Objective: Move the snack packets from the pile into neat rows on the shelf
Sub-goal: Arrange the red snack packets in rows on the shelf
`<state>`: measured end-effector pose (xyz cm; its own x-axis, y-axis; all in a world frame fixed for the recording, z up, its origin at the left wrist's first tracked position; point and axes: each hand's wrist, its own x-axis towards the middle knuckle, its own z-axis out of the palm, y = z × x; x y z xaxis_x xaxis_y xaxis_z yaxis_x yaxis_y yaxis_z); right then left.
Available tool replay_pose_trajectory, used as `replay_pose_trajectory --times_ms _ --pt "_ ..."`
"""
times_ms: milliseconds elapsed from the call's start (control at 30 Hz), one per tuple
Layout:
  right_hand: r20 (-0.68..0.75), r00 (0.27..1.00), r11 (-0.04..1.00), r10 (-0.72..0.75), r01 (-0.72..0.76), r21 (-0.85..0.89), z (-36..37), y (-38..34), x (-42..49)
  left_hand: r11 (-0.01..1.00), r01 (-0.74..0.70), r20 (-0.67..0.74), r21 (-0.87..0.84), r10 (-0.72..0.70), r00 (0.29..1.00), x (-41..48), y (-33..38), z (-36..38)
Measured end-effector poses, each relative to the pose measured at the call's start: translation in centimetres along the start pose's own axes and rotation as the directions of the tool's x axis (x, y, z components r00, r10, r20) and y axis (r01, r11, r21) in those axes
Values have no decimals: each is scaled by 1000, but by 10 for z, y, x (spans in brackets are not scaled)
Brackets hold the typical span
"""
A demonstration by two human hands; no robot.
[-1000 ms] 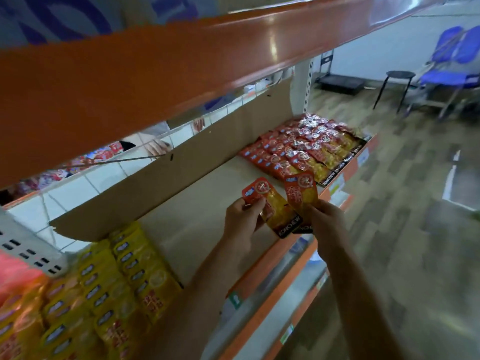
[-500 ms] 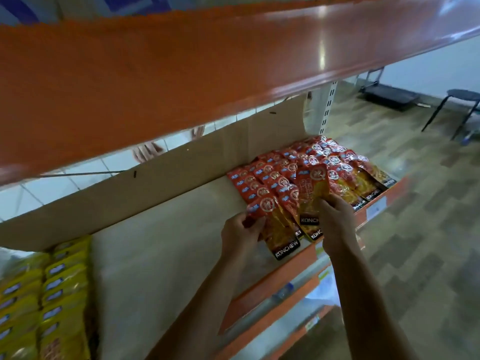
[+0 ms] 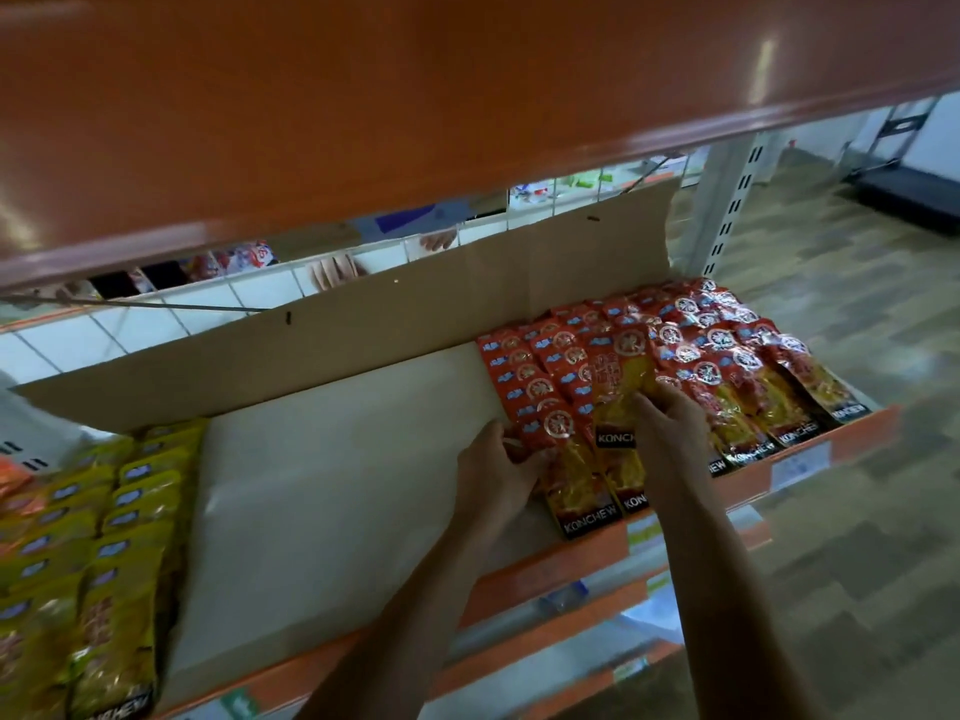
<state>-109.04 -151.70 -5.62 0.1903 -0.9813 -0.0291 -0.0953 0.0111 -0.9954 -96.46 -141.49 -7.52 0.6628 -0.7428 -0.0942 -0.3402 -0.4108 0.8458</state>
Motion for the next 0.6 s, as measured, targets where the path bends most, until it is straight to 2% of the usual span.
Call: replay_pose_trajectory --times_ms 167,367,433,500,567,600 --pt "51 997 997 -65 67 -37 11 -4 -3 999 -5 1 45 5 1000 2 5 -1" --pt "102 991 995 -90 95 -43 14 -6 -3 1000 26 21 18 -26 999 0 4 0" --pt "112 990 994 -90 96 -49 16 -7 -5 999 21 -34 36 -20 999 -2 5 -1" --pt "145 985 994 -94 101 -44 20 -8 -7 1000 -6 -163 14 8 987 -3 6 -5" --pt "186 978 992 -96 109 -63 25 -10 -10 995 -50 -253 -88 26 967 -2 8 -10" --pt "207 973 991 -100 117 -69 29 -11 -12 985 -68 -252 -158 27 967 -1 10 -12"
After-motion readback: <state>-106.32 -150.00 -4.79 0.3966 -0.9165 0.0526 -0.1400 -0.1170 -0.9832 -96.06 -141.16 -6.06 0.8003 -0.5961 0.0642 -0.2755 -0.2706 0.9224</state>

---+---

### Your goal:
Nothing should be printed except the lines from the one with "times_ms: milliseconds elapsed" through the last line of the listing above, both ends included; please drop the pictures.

### Output of the task:
times_ms: milliseconds elapsed from the call's start (control at 30 Hz), one per tuple
Layout:
  right_hand: r20 (-0.68..0.75), r00 (0.27..1.00), r11 (-0.04..1.00), r10 (-0.72..0.75), r01 (-0.72..0.76), r21 (-0.85..0.89), z (-36..37), y (-38..34), x (-42..49)
  left_hand: r11 (-0.01..1.00), r01 (-0.74..0.70), r20 (-0.67..0.74), r21 (-0.87..0.84), r10 (-0.72..0.70), r00 (0.29..1.00), x (-41..48), y (-33..38), z (-36..38)
Measured end-effector poses, each relative to the pose measured at the call's start: translation in centimetres along the start pose's own axes and rotation as the directions of the tool's x axis (x, y, z components r00, r10, r20) and y axis (r01, r11, r21) in those axes
Values have no decimals: each is scaled by 1000, but by 10 for z, y, x (spans in brackets are not scaled)
Brackets hold the typical span
"""
A demonstration by two human hands; no robot.
[-1000 ms] 
[-500 ms] 
[+0 ms] 
<state>-109.04 -151.70 -5.62 0.1903 -0.9813 -0.0291 -0.0953 0.0111 -0.9954 -96.46 -141.49 -7.52 0.6628 -0.7428 -0.0942 -0.3402 -0.4108 0.8458</state>
Motion for the next 0.6 s, as measured, targets where the path bends most, until it is straight to 2% of the usual span.
Call: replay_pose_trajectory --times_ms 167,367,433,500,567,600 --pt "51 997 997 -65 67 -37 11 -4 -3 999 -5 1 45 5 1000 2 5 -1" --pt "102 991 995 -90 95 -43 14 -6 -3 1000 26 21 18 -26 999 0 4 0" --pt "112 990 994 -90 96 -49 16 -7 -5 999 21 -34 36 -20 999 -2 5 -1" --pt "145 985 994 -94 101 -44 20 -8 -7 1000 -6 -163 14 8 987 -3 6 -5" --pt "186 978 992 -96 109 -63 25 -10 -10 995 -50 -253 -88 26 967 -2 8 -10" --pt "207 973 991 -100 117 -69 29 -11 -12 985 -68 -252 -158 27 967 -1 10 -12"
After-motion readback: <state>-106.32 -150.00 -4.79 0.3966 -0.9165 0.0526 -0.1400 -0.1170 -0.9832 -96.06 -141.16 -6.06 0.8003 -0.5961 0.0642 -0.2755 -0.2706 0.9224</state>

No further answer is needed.